[What to produce]
Copy out all lines from the material that contain the string "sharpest".

[Data]
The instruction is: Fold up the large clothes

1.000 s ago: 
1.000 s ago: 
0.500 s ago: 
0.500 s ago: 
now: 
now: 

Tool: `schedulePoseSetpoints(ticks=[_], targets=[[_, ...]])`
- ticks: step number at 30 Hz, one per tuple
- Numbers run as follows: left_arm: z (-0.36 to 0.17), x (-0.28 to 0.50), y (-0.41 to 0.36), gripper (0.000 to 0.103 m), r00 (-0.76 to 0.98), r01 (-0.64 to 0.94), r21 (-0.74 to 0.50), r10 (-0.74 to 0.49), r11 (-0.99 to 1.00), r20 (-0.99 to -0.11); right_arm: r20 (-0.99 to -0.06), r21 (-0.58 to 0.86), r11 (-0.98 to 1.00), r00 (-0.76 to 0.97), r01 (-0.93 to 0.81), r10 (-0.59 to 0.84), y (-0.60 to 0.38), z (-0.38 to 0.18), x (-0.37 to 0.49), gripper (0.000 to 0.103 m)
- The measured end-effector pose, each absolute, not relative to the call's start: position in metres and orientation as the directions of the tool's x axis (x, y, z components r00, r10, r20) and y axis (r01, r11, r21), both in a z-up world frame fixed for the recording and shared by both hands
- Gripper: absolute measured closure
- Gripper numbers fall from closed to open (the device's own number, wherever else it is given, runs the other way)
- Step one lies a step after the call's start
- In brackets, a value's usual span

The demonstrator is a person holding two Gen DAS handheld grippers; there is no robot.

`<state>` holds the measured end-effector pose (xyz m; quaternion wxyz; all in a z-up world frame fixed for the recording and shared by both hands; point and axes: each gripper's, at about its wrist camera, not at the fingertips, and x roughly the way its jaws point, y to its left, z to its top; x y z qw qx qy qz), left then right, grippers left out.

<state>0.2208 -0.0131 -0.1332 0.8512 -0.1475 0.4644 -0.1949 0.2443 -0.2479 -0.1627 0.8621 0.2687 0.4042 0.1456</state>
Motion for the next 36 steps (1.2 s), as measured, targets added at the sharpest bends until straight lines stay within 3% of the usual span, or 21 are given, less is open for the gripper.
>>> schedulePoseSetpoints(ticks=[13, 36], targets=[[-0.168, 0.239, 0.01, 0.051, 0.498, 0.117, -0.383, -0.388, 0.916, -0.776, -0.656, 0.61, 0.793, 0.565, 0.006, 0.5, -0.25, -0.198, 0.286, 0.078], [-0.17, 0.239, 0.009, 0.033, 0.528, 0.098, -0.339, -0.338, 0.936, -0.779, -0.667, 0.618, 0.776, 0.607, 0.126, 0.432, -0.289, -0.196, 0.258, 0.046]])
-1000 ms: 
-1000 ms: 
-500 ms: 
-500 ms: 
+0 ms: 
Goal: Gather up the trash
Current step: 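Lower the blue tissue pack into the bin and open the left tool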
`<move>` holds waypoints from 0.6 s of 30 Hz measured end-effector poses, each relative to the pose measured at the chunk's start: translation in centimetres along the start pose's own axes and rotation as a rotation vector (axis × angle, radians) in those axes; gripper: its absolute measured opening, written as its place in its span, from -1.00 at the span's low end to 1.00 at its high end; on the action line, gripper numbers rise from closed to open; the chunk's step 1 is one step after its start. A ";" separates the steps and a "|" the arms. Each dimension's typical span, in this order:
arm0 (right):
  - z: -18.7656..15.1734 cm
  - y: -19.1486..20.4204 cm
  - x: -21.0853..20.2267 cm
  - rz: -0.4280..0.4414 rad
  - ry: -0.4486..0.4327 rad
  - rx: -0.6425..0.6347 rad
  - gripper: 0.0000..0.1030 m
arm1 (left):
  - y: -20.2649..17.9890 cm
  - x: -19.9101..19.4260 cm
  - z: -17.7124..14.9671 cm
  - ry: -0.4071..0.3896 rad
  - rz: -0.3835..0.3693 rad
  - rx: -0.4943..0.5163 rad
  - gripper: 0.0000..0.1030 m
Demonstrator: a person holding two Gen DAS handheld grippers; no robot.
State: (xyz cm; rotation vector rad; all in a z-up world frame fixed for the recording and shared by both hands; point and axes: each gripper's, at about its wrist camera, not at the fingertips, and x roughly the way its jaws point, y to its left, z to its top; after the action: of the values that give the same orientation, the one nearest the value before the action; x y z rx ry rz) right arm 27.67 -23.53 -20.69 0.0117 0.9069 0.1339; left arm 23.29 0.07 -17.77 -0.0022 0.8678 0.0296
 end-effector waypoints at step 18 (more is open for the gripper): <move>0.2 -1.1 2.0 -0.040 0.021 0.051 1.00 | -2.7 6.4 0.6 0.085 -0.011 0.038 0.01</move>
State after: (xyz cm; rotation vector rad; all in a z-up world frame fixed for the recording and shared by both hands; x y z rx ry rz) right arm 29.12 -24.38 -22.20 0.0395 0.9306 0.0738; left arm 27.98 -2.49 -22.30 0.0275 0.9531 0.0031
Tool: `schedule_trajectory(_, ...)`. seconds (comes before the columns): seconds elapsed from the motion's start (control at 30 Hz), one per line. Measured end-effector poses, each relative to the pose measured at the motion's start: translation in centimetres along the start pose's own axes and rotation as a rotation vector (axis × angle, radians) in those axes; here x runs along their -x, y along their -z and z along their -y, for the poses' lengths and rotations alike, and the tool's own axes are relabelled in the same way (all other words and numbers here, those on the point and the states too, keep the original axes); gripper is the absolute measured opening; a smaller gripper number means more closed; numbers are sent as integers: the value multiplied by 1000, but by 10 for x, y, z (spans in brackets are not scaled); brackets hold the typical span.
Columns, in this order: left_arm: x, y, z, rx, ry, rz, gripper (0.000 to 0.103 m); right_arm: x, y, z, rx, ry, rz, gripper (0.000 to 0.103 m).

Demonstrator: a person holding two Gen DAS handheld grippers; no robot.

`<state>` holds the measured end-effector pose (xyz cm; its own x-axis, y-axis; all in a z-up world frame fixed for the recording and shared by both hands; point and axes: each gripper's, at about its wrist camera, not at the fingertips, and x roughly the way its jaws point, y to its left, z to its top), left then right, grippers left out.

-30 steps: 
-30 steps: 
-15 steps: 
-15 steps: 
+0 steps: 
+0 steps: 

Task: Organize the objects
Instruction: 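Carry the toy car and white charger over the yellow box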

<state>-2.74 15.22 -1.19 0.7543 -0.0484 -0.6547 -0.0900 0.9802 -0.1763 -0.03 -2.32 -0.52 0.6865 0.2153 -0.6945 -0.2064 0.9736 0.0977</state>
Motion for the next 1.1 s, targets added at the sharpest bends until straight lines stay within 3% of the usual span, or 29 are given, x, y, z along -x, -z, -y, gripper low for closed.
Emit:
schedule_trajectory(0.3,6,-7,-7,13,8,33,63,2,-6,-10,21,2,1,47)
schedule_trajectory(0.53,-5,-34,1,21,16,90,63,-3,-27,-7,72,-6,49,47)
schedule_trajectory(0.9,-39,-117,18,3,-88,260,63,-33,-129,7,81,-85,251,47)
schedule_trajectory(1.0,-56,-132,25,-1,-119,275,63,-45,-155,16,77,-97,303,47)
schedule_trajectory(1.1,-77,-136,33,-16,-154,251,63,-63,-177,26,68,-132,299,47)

[Answer to the exercise]
Motion for the next 36 steps (1.2 s), as measured, targets added at the sharpest bends until straight lines stay within 3% of the usual span, or 21 are given, less is open for the gripper.
Motion for the next 1.1 s, targets added at the sharpest bends until straight lines stay within 3% of the usual span, or 29 are given, x, y, z along -x, -z, -y, gripper low for closed.

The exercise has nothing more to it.